• WHAT THE TASK REQUIRES: Exactly as written, return every line of the data below apart from the pictures.

※ ※ ※

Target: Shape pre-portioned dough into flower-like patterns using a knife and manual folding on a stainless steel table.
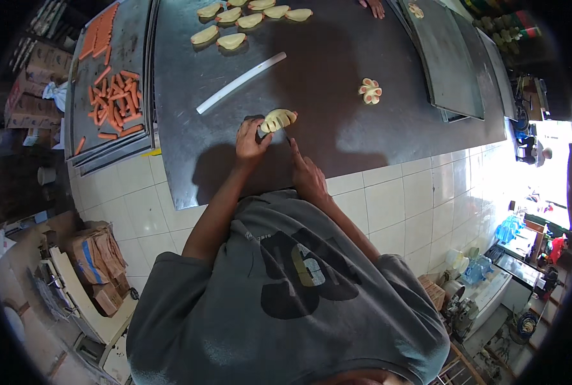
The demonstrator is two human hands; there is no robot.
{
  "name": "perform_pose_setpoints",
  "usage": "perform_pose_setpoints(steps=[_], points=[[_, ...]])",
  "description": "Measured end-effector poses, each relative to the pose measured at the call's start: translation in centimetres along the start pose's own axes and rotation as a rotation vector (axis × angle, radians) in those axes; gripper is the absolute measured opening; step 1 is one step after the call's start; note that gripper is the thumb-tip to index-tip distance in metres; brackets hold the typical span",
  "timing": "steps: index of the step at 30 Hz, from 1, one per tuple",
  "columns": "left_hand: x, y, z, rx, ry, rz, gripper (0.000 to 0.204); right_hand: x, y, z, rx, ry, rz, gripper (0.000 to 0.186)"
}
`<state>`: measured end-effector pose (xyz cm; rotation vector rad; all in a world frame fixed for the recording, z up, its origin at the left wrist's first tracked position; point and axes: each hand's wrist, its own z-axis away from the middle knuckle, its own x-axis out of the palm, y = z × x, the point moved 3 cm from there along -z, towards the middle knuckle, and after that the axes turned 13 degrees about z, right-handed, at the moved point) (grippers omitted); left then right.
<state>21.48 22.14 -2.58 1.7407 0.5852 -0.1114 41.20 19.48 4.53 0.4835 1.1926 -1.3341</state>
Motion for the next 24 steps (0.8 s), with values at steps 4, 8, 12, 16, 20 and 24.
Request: perform_pose_setpoints(steps=[4, 8, 12, 16, 20, 24], points=[[-0.02, 0.05, 0.03, 0.003, 0.012, 0.041, 0.046, 0.12, 0.08, -0.03, 0.018, -0.008, -0.003, 0.075], [-0.22, 0.28, -0.09, 0.111, 0.042, -0.023, 0.042, -0.08, 0.05, -0.07, 0.02, -0.014, 0.005, 0.074], [0.16, -0.58, 0.19, -0.009, 0.011, 0.025, 0.046, 0.26, 0.32, -0.05, -0.004, 0.03, 0.006, 0.071], [0.16, -0.68, 0.21, 0.006, 0.022, 0.022, 0.047, 0.06, 0.09, -0.12, -0.011, 0.029, -0.001, 0.069], [0.12, -0.06, 0.05, 0.007, 0.025, 0.031, 0.046, 0.35, 0.3, -0.33, -0.001, 0.017, -0.004, 0.07], [-0.07, -0.07, -0.05, 0.023, 0.018, 0.022, 0.045, 0.05, 0.12, -0.2, -0.014, 0.013, 0.006, 0.072]])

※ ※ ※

• ANSWER BOX:
Target: Shape pre-portioned dough into flower-like patterns using a knife and manual folding on a stainless steel table.
The demonstrator is two human hands; there is no robot.
{
  "name": "perform_pose_setpoints",
  "usage": "perform_pose_setpoints(steps=[_], points=[[_, ...]])",
  "description": "Measured end-effector poses, each relative to the pose measured at the call's start: translation in centimetres along the start pose's own axes and rotation as a rotation vector (axis × angle, radians) in those axes; gripper is the absolute measured opening; step 1 is one step after the call's start; note that gripper is the thumb-tip to index-tip distance in metres; brackets hold the typical span",
  "timing": "steps: index of the step at 30 Hz, from 1, one per tuple",
  "columns": "left_hand: x, y, z, rx, ry, rz, gripper (0.000 to 0.204); right_hand: x, y, z, rx, ry, rz, gripper (0.000 to 0.186)"
}
`<state>`: measured end-effector pose (xyz cm; rotation vector rad; all in a world frame fixed for the recording, z up, its origin at the left wrist's first tracked position; point and axes: each hand's wrist, its own z-axis away from the middle knuckle, its own x-axis out of the palm, y = z × x, the point moved 3 cm from there along -z, towards the middle knuckle, and after that the axes turned 13 degrees about z, right-handed, at the moved point) (grippers omitted); left then right.
<state>21.48 22.14 -2.58 1.7407 0.5852 -0.1114 41.20 19.48 4.53 0.4835 1.1926 -1.3341</state>
Motion for the next 24 steps (0.8 s), with values at steps 4, 8, 12, 16, 20 and 24.
Request: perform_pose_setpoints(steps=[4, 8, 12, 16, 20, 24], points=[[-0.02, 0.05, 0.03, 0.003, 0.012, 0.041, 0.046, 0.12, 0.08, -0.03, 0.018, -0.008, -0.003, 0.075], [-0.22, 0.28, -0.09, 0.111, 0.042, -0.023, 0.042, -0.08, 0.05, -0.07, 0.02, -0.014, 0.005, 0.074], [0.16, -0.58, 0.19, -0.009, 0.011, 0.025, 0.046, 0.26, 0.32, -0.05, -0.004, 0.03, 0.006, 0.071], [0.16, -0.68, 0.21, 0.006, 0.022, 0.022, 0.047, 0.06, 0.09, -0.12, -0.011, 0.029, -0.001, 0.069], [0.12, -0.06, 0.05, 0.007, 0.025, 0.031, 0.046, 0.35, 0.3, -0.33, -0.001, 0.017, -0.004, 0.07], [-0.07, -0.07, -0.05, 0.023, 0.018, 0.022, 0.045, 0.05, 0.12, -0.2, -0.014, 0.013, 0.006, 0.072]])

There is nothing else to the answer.